Já Natalia Langenegger, advogada associada do escritório Pereira Neto Macedo, duvida que o Congresso consiga retirar a ANPD da Presidência e dar-lhe a autonomia que era imaginada durante a tramitação da LGDP. “As mudanças de estrutura do Executivo pelo Legislativo são limitadas pelo teto de gastos previsto na MP. Como o texto diz que a agência seria criada sem aumento de gastos, acabou dificultando achar uma forma de dar autonomia à ANPD. O ideal seria colocá-la na administração indireta, como entidade autárquica e com verba própria. Mas acho bem difícil mudar isso”, vaticina.

O problema prático é que, sem orçamento, a agência não terá como investigar denúncias. “A autoridade tem essa prerrogativa investigativa, mas sem verba, a capacidade acaba restringida”, diz. Ela ressalta que a MP 869, editada por Temer, e reiterada pela MP 870, de Bolsonaro, traz outros pontos que modificaram a LGPD e poderão ser alvo de emenda no Congresso. “A MP acabou deixando o tratamento e compartilhamento pelo poder público muito abrangentes. Qualquer ato de compartilhamento com entes privados passou a ser possível. E derrubou-se a exigência de transparência, de o governo avisar o dono do dado em seu site o que está fazendo com aquele dado e à ANPD “, observa.

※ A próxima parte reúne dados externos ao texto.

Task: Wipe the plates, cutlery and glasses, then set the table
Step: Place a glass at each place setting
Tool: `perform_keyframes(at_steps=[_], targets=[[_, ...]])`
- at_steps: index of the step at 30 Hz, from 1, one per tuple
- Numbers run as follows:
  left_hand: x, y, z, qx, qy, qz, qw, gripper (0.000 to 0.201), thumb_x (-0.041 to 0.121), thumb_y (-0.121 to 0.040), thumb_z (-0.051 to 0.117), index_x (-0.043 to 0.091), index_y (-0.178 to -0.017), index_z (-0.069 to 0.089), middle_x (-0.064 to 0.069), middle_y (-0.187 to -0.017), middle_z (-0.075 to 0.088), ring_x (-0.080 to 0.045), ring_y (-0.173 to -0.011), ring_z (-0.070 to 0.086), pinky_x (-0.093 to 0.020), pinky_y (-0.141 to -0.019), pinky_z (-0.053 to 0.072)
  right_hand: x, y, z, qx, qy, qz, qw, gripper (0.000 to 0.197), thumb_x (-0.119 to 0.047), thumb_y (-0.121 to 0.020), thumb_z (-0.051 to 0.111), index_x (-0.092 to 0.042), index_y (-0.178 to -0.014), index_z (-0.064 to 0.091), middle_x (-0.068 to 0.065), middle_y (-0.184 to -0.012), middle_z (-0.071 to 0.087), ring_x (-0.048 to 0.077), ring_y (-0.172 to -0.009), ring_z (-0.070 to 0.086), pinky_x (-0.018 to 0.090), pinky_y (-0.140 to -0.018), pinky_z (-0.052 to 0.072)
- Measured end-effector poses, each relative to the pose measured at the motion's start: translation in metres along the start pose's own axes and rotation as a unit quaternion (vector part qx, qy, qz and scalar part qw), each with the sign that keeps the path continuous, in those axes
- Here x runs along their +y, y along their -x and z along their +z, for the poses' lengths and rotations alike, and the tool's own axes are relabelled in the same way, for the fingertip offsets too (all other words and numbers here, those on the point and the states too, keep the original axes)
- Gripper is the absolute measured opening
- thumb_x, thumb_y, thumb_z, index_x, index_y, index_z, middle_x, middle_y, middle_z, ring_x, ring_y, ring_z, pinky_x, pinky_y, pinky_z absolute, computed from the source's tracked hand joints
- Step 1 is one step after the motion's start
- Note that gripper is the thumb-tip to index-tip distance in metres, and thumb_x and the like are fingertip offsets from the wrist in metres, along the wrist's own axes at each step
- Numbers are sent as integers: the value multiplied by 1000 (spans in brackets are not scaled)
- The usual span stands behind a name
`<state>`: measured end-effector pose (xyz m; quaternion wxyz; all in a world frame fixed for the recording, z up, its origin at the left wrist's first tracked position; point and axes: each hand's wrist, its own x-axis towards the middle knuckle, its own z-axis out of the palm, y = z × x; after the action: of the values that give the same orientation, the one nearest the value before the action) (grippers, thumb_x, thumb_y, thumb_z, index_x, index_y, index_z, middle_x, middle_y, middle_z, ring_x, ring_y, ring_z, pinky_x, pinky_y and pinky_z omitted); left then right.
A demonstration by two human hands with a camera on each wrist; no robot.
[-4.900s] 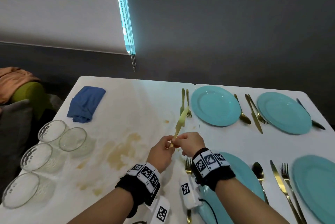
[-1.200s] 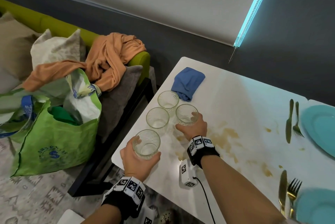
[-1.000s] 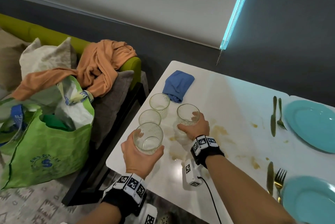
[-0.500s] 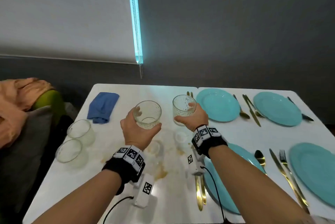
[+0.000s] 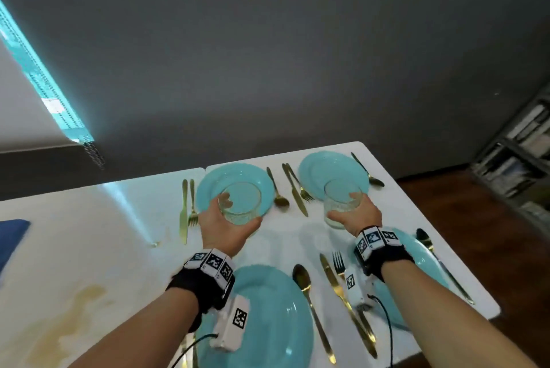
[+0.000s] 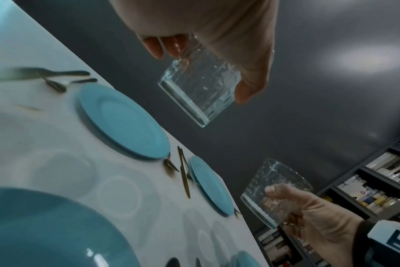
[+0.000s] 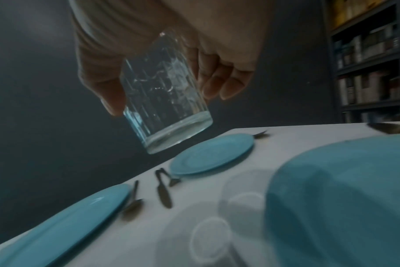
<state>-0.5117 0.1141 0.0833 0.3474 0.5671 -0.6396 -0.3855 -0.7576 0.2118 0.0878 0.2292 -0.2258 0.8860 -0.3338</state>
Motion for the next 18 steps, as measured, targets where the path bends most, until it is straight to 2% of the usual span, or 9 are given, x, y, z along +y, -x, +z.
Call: perform_keyframes(at_steps=[5, 10, 13, 18], targets=[[11, -3, 62, -58, -35, 2, 998, 84, 30, -52, 90, 12, -124, 52, -7, -116, 62, -25, -111, 56, -35, -97, 47, 46, -55, -37, 25, 1, 64, 998, 77, -30, -64, 82, -13, -130, 46, 14, -130, 54, 32, -122, 47, 35, -101, 41], [15, -14, 105, -101, -51, -11, 994, 90, 42, -43, 89, 19, -121, 52, -6, -109, 65, -24, -105, 59, -41, -92, 53, 75, -103, -53, 62, -54, 132, 988, 80, -32, -58, 85, -17, -127, 48, 15, -129, 54, 31, -120, 50, 36, -102, 44], [17, -21, 127, -113, -66, -16, 991, 94, 49, -40, 85, 21, -123, 51, -6, -110, 63, -23, -105, 59, -40, -91, 53, 88, -124, -59, 72, -74, 160, 982, 81, -29, -60, 85, -16, -130, 47, 13, -133, 51, 31, -122, 49, 37, -103, 43], [23, -27, 152, -121, -81, -16, 989, 88, 41, -49, 89, 18, -125, 50, -6, -113, 62, -22, -107, 58, -31, -87, 51, 102, -142, -64, 82, -97, 184, 975, 84, -23, -63, 84, -17, -135, 42, 13, -138, 47, 33, -124, 47, 38, -104, 42]])
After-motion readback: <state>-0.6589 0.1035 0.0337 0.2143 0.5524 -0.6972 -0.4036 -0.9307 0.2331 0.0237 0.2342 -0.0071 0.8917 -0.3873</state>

A advogada vê como positiva a criação da autoridade e acredita que há interesse em colocá-la em funcionamento o quanto antes. “Mesmo com o vacatio legis aumentado para 24 meses, o tempo é curto, especialmente para as empresas se adequarem. Mas existe uma vontade política em de fato instituir a autoridade”, lembra. A vontade vem justamente de a MP prever de onde viriam as pessoas que formariam o conselho diretor. Seriam ocupantes de cargos comissionados DAS-5, já previstos no orçamento. Todos indicados por Bolsonaro.